The decree, signed by President Guillermo Lasso on 31st May 2023, reforms the Regulations to the Organic Environmental Code. For CONAIE, the decree "imposes an illegal environmental consultation process, which facilitates the granting of environmental licences to transnational mining companies, whose concessions have been granted without complying with legal requirements and are therefore illegal".
Upon arriving at the Court, the president of CONAIE, Leonidas Iza, stated that in addition to the alleged unconstitutionality of Decree 754, other presidential decrees have threatened the lives of indigenous communities, citing Mandato Antiminero por la Defensa de la Vida, el Agua y la Naturaleza (Anti-Mining Mandate for the Defence of Life, Water, and Nature), which is backed by more than 60 organisations and was submitted to local authorities in 10 provinces on the same day.
CONAIE also questions the decrees that authorise the free carrying of arms and allow military operations against individuals and terrorist organisations, as described above on combating terrorism. According to news reports, these regulations could "stigmatise human, collective and environmental rights defenders, putting us at serious risk of vulnerability".
#EcuadorLibreDeMineria | Los manifestantes presentaron además el documento "Mandato Frente al Despojo Minero en #Ecuador", con el que se pide el fin de la extracción minera en territorios indígenas, zonas de recarga hídrica y áreas protegidas.https://t.co/eFYC58F98L
— CONAIE (@CONAIE_Ecuador) June 14, 2023
Association
Civil society organisations in defence of Ola Bini
Since April 2019, privacy and internet security activist Ola Bini has faced a political-judicial process in Ecuador.
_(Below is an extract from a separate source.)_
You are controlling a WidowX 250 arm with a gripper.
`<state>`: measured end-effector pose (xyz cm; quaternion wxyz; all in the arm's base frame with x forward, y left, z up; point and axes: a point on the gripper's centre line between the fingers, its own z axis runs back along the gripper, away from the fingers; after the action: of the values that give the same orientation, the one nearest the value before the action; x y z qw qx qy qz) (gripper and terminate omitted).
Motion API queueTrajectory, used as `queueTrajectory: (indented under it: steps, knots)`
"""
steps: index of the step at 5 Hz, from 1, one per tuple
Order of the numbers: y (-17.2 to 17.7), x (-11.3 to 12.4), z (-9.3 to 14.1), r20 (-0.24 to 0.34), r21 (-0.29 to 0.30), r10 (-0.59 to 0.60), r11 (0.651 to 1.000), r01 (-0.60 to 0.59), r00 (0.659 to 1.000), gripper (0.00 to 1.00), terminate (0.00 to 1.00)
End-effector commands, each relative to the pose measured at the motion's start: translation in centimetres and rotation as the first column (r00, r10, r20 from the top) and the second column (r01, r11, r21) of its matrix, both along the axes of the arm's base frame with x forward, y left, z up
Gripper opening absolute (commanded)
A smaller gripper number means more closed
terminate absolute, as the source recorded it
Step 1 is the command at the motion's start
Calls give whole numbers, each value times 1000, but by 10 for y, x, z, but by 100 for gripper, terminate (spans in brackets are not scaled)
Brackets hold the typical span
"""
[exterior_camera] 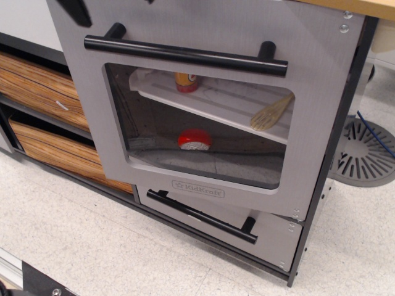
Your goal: Open oven
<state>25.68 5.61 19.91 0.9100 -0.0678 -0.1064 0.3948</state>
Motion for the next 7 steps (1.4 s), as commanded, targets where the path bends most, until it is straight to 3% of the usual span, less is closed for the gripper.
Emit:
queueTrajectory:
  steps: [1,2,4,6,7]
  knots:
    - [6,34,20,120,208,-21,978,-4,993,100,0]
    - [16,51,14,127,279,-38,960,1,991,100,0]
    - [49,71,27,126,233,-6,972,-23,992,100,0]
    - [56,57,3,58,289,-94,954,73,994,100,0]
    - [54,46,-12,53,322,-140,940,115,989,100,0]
As reported by the Monitor on 31st January 2023, Bini was unanimously acquitted by a three-judge tribunal.
During the international conference RightsCon 2023, held in Costa Rica from 5th to 8th June, the Ola Bini Observation Mission organised a session to analyse the verdict that upheld Bini's innocence. Civil society organisations worldwide participated in this session, concluding that, according to the court, all evidence presented by the Attorney General's Office was irrelevant and had no bearing on the case. They also state in their conclusions that all case elements are key precedents for other cases of persecuted cybersecurity experts and digital rights defenders.